Purified SstD bound ferric catecholamines and catechol siderophores with low micromolar dissociation constants; Table 2 on page 7 reports Kd values such as ~0.29 μM for enterobactin and ~0.35 μM for salmochelin S4, indicating highest affinity for enteric xenosiderophores. In vivo, single-locus disruptions had modest effects, whereas combined inactivation of siderophore transporters Hts/Sir with Sst yielded the lowest organ burdens, especially in heart and liver; Figure 6 on page 8 depicts these reductions. The study about Staphylococcus aureus iron acquisition from transferrin showed that transport-null strains continued secreting staphyloferrins that they could not re-import, further chelating environmental iron and compounding growth defects, as evidenced by increased CAS-reactive siderophore units on page 8. Hts, Sir, and Sst collectively cooperate to strip iron from transferrin directly via SA/SB or indirectly via catecholamine-liberated or xenosiderophore-bound iron, and their combined loss compromises virulence.

Key implications

Clinically, S. aureus maintains layered, niche-flexible iron scavenging that can subvert transferrin-mediated nutritional immunity. Elevated catecholamines in wound microenvironments or critical illness may inadvertently increase transferrin iron availability to S. aureus through Sst-mediated uptake. This highlights the role of Staphylococcus aureus iron acquisition from transferrin in pathogenesis. For microbiome signatures work, this positions S. aureus in competitive association with enterobactin and salmochelin producers, since SstD can pirate these catecholate ligands, expanding iron access in polymicrobial sites.
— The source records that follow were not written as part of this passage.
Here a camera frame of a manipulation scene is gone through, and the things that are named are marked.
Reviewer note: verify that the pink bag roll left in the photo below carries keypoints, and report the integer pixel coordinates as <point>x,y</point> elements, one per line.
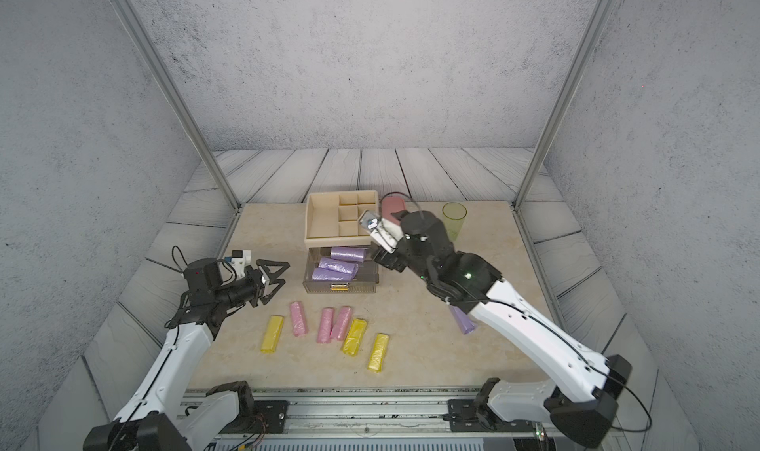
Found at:
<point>298,319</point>

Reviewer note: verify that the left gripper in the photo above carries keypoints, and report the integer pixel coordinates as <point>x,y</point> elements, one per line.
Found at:
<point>258,286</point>

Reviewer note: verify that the green translucent cup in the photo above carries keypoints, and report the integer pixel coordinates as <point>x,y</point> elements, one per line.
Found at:
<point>453,216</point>

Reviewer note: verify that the pink bag roll middle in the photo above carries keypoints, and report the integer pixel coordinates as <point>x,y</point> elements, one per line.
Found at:
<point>324,334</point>

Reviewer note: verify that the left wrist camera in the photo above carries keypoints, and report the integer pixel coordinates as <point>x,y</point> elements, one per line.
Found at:
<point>240,260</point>

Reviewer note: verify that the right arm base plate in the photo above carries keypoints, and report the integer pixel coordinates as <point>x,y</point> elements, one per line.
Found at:
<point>464,416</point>

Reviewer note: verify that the yellow bag roll middle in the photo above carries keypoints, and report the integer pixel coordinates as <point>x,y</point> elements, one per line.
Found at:
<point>354,337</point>

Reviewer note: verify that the pink bag roll right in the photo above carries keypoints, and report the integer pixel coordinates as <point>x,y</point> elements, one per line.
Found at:
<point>341,324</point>

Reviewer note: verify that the purple bag roll front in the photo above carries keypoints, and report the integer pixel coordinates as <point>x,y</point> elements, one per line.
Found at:
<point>323,274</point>

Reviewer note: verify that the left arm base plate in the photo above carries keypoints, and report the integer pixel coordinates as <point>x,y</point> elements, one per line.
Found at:
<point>264,417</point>

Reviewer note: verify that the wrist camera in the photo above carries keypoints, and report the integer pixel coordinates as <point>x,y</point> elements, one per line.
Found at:
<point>383,232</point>
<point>240,260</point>

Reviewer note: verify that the yellow bag roll far left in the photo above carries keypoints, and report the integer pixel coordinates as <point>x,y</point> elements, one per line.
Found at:
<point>272,334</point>

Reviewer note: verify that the beige drawer organizer cabinet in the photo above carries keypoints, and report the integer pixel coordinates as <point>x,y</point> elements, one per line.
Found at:
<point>332,218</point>

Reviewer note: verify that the yellow bag roll right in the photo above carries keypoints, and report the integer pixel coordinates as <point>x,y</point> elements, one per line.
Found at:
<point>378,352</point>

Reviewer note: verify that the right aluminium frame post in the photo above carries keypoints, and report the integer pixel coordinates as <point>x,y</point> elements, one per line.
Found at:
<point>583,55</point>

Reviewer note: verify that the left aluminium frame post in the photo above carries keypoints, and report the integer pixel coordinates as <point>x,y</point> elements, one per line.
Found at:
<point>135,29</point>

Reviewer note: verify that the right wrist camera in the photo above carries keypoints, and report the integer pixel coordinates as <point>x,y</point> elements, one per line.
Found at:
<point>383,232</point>

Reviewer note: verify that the purple bag roll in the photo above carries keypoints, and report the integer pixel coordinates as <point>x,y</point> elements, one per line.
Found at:
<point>349,253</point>
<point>464,323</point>
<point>338,265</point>
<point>323,274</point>

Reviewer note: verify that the yellow bag roll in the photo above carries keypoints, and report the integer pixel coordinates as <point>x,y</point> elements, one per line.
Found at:
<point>378,352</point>
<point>354,337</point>
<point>272,334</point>

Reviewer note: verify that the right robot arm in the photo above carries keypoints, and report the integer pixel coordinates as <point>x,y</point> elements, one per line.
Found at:
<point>580,394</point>

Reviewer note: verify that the transparent drawer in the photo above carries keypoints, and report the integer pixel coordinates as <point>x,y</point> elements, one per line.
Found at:
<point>365,281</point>

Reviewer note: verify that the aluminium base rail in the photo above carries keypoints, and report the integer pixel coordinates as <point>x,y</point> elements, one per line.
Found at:
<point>392,419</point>

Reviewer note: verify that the pink sponge block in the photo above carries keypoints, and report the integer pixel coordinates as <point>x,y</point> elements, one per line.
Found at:
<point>391,205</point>

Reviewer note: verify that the pink bag roll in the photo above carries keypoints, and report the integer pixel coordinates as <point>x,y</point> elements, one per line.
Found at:
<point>324,334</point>
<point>298,319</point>
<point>341,324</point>

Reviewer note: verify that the aluminium frame post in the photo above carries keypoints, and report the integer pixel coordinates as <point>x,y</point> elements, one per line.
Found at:
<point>583,55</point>
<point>135,29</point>

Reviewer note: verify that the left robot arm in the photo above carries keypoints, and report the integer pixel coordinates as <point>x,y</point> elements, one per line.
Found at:
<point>153,418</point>

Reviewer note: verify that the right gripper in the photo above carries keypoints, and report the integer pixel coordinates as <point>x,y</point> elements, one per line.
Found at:
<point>388,260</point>

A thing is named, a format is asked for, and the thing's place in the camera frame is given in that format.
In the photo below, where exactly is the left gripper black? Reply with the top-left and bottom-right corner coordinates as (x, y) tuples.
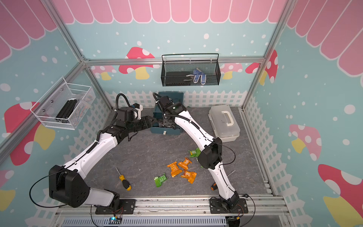
(126, 115), (157, 133)

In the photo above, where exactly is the dark teal drawer cabinet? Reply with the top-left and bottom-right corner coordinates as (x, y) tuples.
(153, 91), (184, 119)

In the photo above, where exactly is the teal top drawer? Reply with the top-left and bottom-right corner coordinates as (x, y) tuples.
(150, 119), (183, 135)

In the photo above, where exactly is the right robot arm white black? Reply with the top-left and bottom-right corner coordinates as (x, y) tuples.
(153, 93), (239, 211)

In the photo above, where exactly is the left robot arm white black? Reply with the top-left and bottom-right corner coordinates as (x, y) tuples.
(46, 103), (157, 212)

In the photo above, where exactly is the green cookie packet top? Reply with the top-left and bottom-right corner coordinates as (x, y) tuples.
(190, 148), (201, 158)

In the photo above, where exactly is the green cookie packet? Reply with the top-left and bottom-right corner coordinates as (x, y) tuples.
(154, 174), (167, 187)
(190, 148), (201, 158)

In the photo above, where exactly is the black box in mesh basket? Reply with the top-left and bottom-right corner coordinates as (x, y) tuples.
(163, 72), (192, 86)

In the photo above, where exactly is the orange cookie packet top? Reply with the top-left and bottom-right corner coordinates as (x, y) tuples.
(178, 158), (192, 171)

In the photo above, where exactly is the blue white item in basket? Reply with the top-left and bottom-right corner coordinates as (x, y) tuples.
(184, 68), (207, 85)

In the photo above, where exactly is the clear plastic storage box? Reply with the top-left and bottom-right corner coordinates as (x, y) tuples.
(209, 105), (240, 143)

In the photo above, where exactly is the orange cookie packet bottom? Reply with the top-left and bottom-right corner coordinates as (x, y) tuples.
(181, 171), (197, 184)

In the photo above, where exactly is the green cookie packet bottom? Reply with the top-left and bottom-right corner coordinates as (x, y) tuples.
(154, 174), (167, 187)

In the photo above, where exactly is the yellow black screwdriver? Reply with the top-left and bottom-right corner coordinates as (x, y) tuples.
(116, 167), (131, 191)

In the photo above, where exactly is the orange black screwdriver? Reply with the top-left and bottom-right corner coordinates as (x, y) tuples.
(211, 170), (236, 191)

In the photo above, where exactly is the black device in white basket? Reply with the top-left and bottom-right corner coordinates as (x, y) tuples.
(55, 98), (77, 124)

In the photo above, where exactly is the green lit circuit board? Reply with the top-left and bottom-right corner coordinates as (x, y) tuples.
(109, 216), (122, 225)

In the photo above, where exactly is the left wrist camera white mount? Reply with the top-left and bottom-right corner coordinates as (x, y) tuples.
(132, 103), (143, 120)

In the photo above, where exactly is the black wire mesh basket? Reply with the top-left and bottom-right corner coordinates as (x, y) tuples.
(161, 53), (221, 87)

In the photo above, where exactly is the white wire wall basket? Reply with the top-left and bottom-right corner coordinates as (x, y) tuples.
(30, 78), (96, 130)

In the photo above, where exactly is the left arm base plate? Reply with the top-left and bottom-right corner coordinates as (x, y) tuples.
(95, 199), (136, 215)

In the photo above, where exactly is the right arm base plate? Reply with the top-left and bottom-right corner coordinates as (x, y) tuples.
(209, 197), (249, 215)

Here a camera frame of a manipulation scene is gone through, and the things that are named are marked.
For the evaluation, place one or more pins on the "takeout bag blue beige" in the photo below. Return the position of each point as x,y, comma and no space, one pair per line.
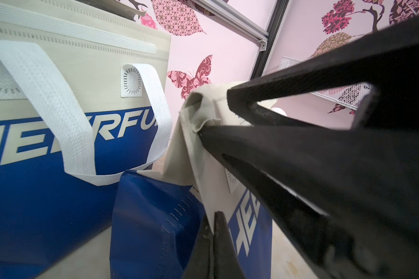
81,101
157,214

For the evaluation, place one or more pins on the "white wire shelf basket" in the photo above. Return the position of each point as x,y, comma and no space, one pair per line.
345,97

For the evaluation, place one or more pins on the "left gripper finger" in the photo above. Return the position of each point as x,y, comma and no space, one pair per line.
213,255

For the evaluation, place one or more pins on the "aluminium rail back wall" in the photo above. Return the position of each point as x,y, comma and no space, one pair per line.
238,21

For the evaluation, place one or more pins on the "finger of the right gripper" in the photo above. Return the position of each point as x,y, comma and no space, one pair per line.
388,60
347,200

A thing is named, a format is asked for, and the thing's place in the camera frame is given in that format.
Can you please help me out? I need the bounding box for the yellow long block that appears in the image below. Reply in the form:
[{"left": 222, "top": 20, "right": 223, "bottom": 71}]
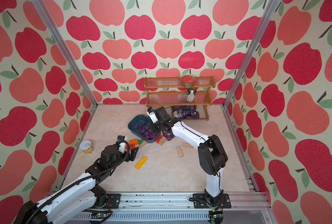
[{"left": 135, "top": 156, "right": 148, "bottom": 170}]

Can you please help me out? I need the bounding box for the orange block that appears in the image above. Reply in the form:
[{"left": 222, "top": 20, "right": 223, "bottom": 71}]
[{"left": 129, "top": 139, "right": 139, "bottom": 146}]

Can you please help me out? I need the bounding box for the yellow tin can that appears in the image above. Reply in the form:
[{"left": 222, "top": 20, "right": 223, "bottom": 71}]
[{"left": 79, "top": 140, "right": 95, "bottom": 154}]

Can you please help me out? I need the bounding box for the red round tin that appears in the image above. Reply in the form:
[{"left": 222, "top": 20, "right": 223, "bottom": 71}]
[{"left": 181, "top": 75, "right": 196, "bottom": 88}]

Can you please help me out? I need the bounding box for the wooden three-tier shelf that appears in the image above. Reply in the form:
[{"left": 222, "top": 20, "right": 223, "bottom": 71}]
[{"left": 144, "top": 77, "right": 215, "bottom": 120}]

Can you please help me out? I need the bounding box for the left aluminium frame post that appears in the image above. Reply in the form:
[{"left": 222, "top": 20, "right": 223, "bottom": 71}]
[{"left": 31, "top": 0, "right": 98, "bottom": 108}]

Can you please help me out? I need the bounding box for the right aluminium frame post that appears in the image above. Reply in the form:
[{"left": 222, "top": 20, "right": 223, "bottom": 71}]
[{"left": 222, "top": 0, "right": 281, "bottom": 108}]

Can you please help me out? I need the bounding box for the natural wood triangle block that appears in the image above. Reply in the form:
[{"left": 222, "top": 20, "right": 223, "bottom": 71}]
[{"left": 139, "top": 141, "right": 148, "bottom": 148}]

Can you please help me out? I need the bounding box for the red arch block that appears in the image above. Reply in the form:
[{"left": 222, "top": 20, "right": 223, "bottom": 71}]
[{"left": 155, "top": 135, "right": 163, "bottom": 144}]

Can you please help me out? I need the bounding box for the natural wood flat block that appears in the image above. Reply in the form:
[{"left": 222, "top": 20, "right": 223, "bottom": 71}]
[{"left": 182, "top": 142, "right": 193, "bottom": 148}]

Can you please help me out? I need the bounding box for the aluminium frame post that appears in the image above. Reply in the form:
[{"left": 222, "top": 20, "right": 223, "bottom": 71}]
[
  {"left": 31, "top": 0, "right": 98, "bottom": 108},
  {"left": 222, "top": 0, "right": 281, "bottom": 108}
]

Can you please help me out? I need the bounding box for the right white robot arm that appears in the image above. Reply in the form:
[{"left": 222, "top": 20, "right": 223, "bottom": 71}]
[{"left": 147, "top": 106, "right": 228, "bottom": 209}]

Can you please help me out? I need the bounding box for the teal plastic storage bin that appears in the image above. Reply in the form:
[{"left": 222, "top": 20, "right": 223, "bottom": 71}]
[{"left": 128, "top": 114, "right": 161, "bottom": 143}]

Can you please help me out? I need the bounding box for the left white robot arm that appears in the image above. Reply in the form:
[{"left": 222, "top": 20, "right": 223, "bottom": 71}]
[{"left": 14, "top": 141, "right": 139, "bottom": 224}]

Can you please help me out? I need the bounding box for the purple snack bag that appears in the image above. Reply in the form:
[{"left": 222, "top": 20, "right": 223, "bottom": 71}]
[{"left": 171, "top": 105, "right": 200, "bottom": 119}]

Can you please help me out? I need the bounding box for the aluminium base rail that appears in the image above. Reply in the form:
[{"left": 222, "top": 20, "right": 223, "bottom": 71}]
[{"left": 34, "top": 191, "right": 276, "bottom": 224}]

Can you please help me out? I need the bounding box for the natural wood long block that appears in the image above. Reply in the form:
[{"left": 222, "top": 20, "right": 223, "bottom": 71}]
[{"left": 176, "top": 146, "right": 184, "bottom": 157}]

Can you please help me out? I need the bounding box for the natural wood short block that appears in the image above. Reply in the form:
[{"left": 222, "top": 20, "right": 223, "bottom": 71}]
[{"left": 159, "top": 136, "right": 167, "bottom": 146}]

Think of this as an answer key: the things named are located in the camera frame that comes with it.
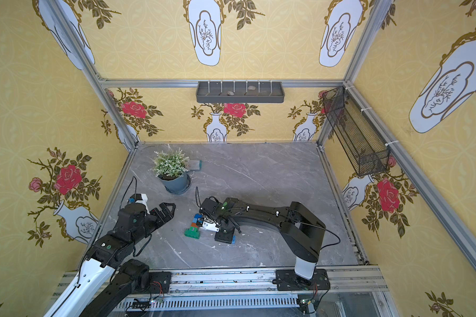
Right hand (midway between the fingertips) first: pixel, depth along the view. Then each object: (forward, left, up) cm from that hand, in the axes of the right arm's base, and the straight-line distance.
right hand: (225, 235), depth 82 cm
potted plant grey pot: (+20, +24, +5) cm, 32 cm away
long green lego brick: (+1, +14, 0) cm, 14 cm away
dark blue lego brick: (+9, +14, -2) cm, 17 cm away
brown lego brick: (+5, +15, -2) cm, 16 cm away
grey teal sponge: (+39, +21, -2) cm, 44 cm away
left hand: (+5, +21, +12) cm, 24 cm away
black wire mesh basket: (+30, -60, +20) cm, 70 cm away
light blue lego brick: (+6, +14, -1) cm, 15 cm away
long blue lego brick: (-4, -4, +9) cm, 11 cm away
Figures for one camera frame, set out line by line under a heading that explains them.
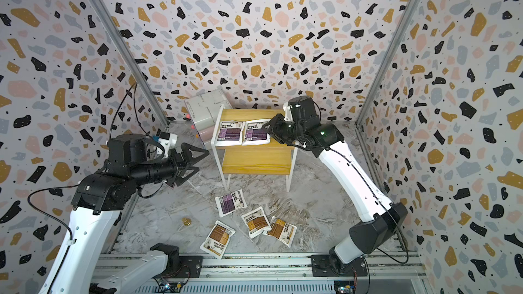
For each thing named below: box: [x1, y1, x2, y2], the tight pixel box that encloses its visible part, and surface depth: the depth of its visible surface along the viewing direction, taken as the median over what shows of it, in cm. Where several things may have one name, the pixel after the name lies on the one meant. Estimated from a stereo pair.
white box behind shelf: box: [183, 87, 233, 150], surface depth 100 cm
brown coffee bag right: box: [262, 215, 298, 248], surface depth 82 cm
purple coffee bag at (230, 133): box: [215, 119, 244, 147], surface depth 72 cm
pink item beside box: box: [198, 126, 214, 143], surface depth 100 cm
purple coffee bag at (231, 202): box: [214, 189, 248, 218], surface depth 91 cm
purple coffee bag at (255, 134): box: [241, 118, 272, 146], surface depth 71 cm
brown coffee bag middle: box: [241, 206, 272, 239], surface depth 84 cm
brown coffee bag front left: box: [199, 220, 236, 260], surface depth 80 cm
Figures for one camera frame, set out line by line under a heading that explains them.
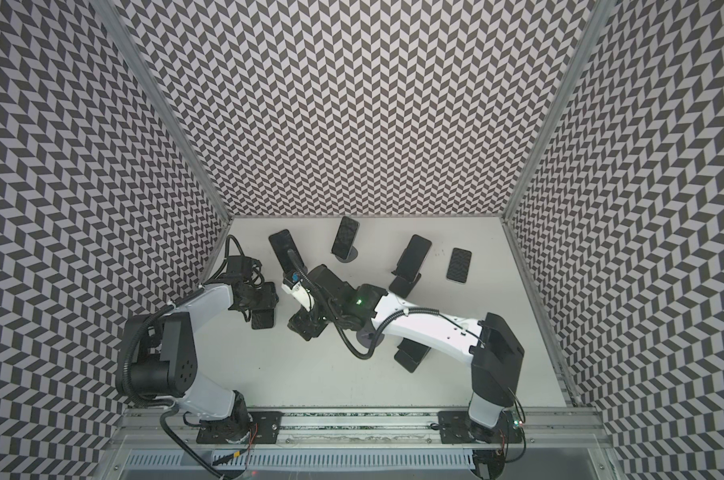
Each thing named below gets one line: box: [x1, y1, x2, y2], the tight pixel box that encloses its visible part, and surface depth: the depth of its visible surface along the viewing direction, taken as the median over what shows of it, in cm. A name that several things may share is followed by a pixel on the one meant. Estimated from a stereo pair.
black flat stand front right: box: [394, 349, 420, 373], surface depth 83 cm
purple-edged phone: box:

The high functional importance of HtsA, SirA, and SstD nominates them as vaccine or therapeutic targets that could block iron capture, with the added advantage that transport-null bacteria continue secreting nonutilizable chelators that intensify iron starvation.

Citation

Beasley FC, Marolda CL, Cheung J, Buac S, Heinrichs DE. Staphylococcus aureus Transporters Hts, Sir, and Sst Capture Iron Liberated from Human Transferrin by Staphyloferrin A, Staphyloferrin B, and Catecholamine Stress Hormones, Respectively, and Contribute to Virulence. Infection and Immunity. 2011;79(6):2345-2355. doi:10.1128/IAI.00117-11.